Edited on Tue Nov-09-10 05:51 PM by bigmonkey
On your:

1) I actually can agree with the "bad guys" on the goal of solving homelessness with charity, but it seems a pipe dream. I can agree with it as an aim, because I think decentralized solutions are more robust, but they are hard to bring into being. I see little likelihood in the near or middle term, and so I'm really basically opposed to reliance on charity on practical grounds for now.

2) I think that the track record of alleviating homelessness by charity is not encouraging. As it's been applied, it doesn't seem up to that task. Charity may have alleviated a lot of suffering, including some death by starvation, but it isn't solving anything. How do you see Habitat for Humanity?

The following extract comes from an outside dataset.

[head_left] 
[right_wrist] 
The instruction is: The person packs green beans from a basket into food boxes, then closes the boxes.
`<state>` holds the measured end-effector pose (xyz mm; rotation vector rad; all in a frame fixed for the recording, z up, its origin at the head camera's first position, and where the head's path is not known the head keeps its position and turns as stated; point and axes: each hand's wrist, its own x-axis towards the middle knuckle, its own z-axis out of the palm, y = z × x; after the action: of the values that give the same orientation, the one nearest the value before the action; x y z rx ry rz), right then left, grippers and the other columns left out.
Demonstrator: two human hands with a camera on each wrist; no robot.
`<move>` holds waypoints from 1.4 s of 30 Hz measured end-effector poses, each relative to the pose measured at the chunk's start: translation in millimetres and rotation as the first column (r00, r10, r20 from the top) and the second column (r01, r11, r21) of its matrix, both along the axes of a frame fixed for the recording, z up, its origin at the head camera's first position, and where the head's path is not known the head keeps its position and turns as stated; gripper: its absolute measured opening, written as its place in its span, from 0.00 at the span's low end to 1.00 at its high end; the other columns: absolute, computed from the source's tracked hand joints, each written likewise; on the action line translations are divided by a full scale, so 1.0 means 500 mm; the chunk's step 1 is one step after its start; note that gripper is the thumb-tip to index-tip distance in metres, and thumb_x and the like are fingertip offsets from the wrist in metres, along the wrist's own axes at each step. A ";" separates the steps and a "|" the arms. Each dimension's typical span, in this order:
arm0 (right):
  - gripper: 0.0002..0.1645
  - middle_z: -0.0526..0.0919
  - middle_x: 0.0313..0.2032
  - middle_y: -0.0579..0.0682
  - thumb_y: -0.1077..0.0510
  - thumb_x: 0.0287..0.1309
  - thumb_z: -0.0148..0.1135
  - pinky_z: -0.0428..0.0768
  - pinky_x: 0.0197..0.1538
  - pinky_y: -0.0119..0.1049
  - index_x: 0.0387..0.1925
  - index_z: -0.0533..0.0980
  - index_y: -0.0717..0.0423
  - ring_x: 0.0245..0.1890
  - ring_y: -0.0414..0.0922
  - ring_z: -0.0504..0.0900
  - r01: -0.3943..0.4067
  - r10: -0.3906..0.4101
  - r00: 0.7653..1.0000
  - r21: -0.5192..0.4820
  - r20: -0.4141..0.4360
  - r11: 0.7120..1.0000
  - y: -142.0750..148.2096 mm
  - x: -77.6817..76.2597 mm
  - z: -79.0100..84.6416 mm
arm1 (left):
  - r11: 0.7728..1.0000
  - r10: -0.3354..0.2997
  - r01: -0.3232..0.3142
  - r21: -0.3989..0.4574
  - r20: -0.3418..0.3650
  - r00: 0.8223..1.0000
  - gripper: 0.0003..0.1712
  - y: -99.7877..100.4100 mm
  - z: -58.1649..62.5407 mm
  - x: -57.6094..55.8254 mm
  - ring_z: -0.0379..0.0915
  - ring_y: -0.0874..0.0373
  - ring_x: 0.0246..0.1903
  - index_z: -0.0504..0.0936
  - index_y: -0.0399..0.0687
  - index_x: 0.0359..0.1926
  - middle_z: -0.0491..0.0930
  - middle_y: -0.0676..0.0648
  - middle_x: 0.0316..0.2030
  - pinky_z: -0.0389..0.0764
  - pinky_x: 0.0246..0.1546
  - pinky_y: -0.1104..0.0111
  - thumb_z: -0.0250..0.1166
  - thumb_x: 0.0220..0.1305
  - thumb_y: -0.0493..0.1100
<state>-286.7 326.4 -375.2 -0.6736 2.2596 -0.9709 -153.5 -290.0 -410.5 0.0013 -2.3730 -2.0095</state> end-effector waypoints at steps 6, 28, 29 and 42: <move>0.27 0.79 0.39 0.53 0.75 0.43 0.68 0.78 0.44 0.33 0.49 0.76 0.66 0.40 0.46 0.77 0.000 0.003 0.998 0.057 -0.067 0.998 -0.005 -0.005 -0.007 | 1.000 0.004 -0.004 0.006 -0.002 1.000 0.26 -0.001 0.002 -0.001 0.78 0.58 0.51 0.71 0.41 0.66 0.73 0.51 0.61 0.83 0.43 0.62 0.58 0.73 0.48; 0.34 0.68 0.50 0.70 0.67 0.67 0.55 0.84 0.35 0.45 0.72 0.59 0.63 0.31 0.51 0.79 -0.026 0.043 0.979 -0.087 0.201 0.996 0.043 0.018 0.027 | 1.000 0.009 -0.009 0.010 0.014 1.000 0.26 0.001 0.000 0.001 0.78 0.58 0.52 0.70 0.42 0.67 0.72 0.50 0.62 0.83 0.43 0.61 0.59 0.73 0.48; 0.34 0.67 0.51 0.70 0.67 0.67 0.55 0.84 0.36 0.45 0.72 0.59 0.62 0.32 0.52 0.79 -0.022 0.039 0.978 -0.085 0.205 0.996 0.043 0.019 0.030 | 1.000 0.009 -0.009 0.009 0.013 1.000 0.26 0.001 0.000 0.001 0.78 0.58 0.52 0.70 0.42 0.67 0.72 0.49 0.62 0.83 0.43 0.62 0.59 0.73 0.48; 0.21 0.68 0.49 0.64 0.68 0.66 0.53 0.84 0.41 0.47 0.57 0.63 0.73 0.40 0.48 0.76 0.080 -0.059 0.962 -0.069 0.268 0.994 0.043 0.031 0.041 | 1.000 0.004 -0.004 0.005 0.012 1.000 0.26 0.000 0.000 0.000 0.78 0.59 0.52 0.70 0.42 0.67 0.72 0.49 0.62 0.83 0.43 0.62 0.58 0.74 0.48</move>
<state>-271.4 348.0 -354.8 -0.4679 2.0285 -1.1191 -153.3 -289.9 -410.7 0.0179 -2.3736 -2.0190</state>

Do you categorize it with charity?

3) My feeling is that if you can't solve a problem in a decentralized way, and it's a problem that you need to solve, then you should solve it (if it can be solved) in an efficient centralized way. It's a waste of human life to have people scrabbling just to get through the day.

But, here's where I can't get behind actually opposing charity - I'm not sure, but it seems like something like Wishadoo is an attempt to reduce the overhead on decentralized solutions to poverty and homelessness. That seems like a good thing to do in the long run - that high overhead on interpersonal solutions is one of the major reasons why everyone needs to bow to a corporation or a government just to get by. To use a phrase from the 90s, can charity and local solutions be disintermediated, and more transparently start to reduce the need for centralized corporate/governmental support? As charity has been running for the past decades, it's not getting very far. Is it possible that the Internet reduce the cost and increase the effectiveness of sharing the wealth of the non-wealthy? I don't know the answer to that.

And I remain skeptical of the likelihood of success if we reduce the current palliative solutions just to make the situation more stark. Wouldn't increased effectiveness of local solutions increase solidarity, and isn't that just what's missing?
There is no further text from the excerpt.